In this post, originally written by Glenn Paulley and posted to sybase.com in May of 2008, Glenn talks about why using set operations can be very good for performance when working with large volumes of data.
One of the problems that the ad-hoc relational mappings offered by the Hibernate object persistence library causes is the generation of queries that contain subqueries – sometimes in a plentiful number. Subqueries can be very difficult to optimize because it remains a challenging research problem to estimate both their cost and their selectivity. SQL Anywhere contains quite sophisticated query rewrite optimizations for subqueries. However, for most commercial products, including SQL Anywhere, the optimization and execution of subqueries remains problematic. This week I’ve been doing some problem determination for a customer application, and what I want to convey in this post is that the impact of subquery execution can be pronounced, to the extent that it may affect the scalability of the application.
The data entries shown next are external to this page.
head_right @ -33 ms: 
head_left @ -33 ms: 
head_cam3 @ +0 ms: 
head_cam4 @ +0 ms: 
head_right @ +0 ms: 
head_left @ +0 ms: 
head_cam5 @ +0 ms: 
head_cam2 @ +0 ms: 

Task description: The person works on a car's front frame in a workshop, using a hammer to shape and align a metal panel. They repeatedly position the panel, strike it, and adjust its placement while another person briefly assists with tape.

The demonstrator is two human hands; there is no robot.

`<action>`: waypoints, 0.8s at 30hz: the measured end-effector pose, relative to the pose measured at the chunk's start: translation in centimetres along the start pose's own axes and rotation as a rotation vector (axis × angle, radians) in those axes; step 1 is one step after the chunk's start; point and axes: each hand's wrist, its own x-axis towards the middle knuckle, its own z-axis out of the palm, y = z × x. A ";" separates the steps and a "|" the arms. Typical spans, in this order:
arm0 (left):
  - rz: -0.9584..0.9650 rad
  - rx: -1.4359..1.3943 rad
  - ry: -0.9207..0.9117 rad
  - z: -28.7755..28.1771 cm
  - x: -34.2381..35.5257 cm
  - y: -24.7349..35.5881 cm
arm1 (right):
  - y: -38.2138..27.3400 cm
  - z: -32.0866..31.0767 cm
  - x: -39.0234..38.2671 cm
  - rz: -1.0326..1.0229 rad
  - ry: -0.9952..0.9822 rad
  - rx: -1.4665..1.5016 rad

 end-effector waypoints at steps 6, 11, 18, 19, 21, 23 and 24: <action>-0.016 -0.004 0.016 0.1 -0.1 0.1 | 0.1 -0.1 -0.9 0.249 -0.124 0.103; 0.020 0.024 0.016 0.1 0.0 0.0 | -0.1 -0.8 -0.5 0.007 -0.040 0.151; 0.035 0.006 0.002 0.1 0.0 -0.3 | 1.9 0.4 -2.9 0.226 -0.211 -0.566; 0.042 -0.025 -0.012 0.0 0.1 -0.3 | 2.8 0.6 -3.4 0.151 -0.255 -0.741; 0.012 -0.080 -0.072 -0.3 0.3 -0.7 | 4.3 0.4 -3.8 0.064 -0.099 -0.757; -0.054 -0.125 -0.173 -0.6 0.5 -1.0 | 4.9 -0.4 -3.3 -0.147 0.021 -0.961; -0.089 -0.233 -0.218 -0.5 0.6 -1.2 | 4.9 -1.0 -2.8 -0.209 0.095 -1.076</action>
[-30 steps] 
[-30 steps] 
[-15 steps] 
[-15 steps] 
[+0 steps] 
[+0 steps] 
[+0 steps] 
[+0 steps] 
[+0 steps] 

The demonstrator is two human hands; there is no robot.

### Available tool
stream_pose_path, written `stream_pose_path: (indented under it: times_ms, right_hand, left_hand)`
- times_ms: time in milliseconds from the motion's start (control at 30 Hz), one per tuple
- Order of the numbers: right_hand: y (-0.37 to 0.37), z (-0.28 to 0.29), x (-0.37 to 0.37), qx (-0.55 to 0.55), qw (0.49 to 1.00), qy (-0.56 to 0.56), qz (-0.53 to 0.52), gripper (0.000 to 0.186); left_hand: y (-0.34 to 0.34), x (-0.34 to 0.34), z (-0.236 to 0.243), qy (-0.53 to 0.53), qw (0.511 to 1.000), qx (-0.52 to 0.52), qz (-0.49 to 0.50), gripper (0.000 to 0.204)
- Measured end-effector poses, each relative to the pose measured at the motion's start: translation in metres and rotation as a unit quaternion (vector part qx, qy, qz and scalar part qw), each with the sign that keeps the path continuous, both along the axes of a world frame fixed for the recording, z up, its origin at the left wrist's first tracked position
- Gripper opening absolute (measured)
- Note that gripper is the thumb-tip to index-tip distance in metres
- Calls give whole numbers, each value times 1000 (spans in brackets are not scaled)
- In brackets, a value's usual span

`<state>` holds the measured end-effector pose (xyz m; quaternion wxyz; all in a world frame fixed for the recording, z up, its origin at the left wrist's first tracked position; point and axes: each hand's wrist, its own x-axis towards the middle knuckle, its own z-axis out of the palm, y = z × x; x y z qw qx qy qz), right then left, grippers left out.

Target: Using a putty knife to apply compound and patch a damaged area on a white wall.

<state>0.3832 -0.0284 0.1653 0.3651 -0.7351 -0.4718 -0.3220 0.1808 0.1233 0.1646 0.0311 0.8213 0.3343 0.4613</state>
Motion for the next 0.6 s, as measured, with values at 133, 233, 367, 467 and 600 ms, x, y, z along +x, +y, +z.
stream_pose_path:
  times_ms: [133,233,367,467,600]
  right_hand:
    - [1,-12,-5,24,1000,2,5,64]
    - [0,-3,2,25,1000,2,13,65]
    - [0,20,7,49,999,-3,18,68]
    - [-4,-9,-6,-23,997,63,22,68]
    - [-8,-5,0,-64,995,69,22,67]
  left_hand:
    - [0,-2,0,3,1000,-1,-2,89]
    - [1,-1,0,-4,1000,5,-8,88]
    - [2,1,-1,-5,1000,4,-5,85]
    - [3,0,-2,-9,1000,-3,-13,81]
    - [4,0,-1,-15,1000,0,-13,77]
What I have commonly seen in complex queries from a variety of applications is a tendency to utilize subselects or user-defined functions to provide some measure of abstraction within complex queries. The complex query I was analyzing today – written by hand – is a four-way join of complex views, and the first view is itself a complex view that, even after rewrite optimizations that convert subqueries to joins, contains 48 subqueries. Most, though not all, of the subqueries are of the following form:
SELECT <select list from T>, (SELECT R.X FROM R WHERE R.PK = T.X) FROM T
The subselect is guaranteed to return a single row because the WHERE clause of the subselect covers the primary key columns of table R, and if T.X is NULL the subselect will return a NULL value. These properties mean that the nested query above is equivalent to the outer join query:
SELECT <select list from T>, R.X FROM T LEFT OUTER JOIN R ON (T.X = R.PK)
To illustrate the performance differences between the constructions, I ran queries similar in construction to the above examples using an actual customer database. In my tests, table T is 635K rows, and table R is a view over a single base table comprising 1.1 million rows. A slight difference from the example above is that table R has a 4-column composite key, hence the search condition in both the subselect and the left outer join’s ON condition contains four equality predicates. To ensure that the query’s constructions were kept intact, but to eliminate client-server transmission costs, I encapsulated the queries above in a derived table, and used aggregate functions in each case to limit the final result set to a single row. I would have used the FETCHTST utility to compare execution times, but I used graphical plans with actual statistics from DBISQL to capture detailed statistics about each execution. The results:
- As a subquery, the request completes in 15.29 seconds. Subquery memoization does not pay off with this request, because the correlation values from T are (almost) unique, and consequently previously memoized results cannot be used for subsequent invocations.
- As an outer join, with a single CPU (thread) the query executes in 7.92 seconds. The reason: the left outer join avoids nested-iteration semantics. If intra-query parallelism is enabled (the default), the query’s execution time falls to 2.16 seconds as the result of using parallel hash outer join.
- Finally, I rewrote the subselect as a PSM user-defined function, another technique often used to encapsulate logic in an SQL statement. The function looks something like this:
create function dba.foo(in @x integer, in @y integer, in @w integer, in @z integer) returns char(1) begin declare @lResult char(1); if ISNULL(@x,-1) = -1 then return 'N' end if; select R.X into @lResult from R where R.PK1 = @x and R.PK2 = @y and R.PK3 = @w and R.PK4 = @z; return(@lResult) end
and the query becomes
select max(dt.a), max(dt.y) from ( select T.a, foo(Tx, T.y, T.w, T.z ) as y from T ) as dt
The running time for this query is nearly 6 minutes (320 seconds). The reason? The conditional logic in the function’s preamble prevents inlining into the query proper, and the execution cost includes the construction/deconstruction of the execution context required for the user-defined function and, additionally, the periodic re-optimization of the UDF’s SELECT statement.
The lesson? Set-level operations aren’t critical when dealing with small volumes of data or transactions, but their power can be exploited with larger data volumes. Your mileage, of course, may vary. Could relational systems execute these constructions more efficiently? Yes, though that degree of sophistication will take significant time to implement. More on that in another post.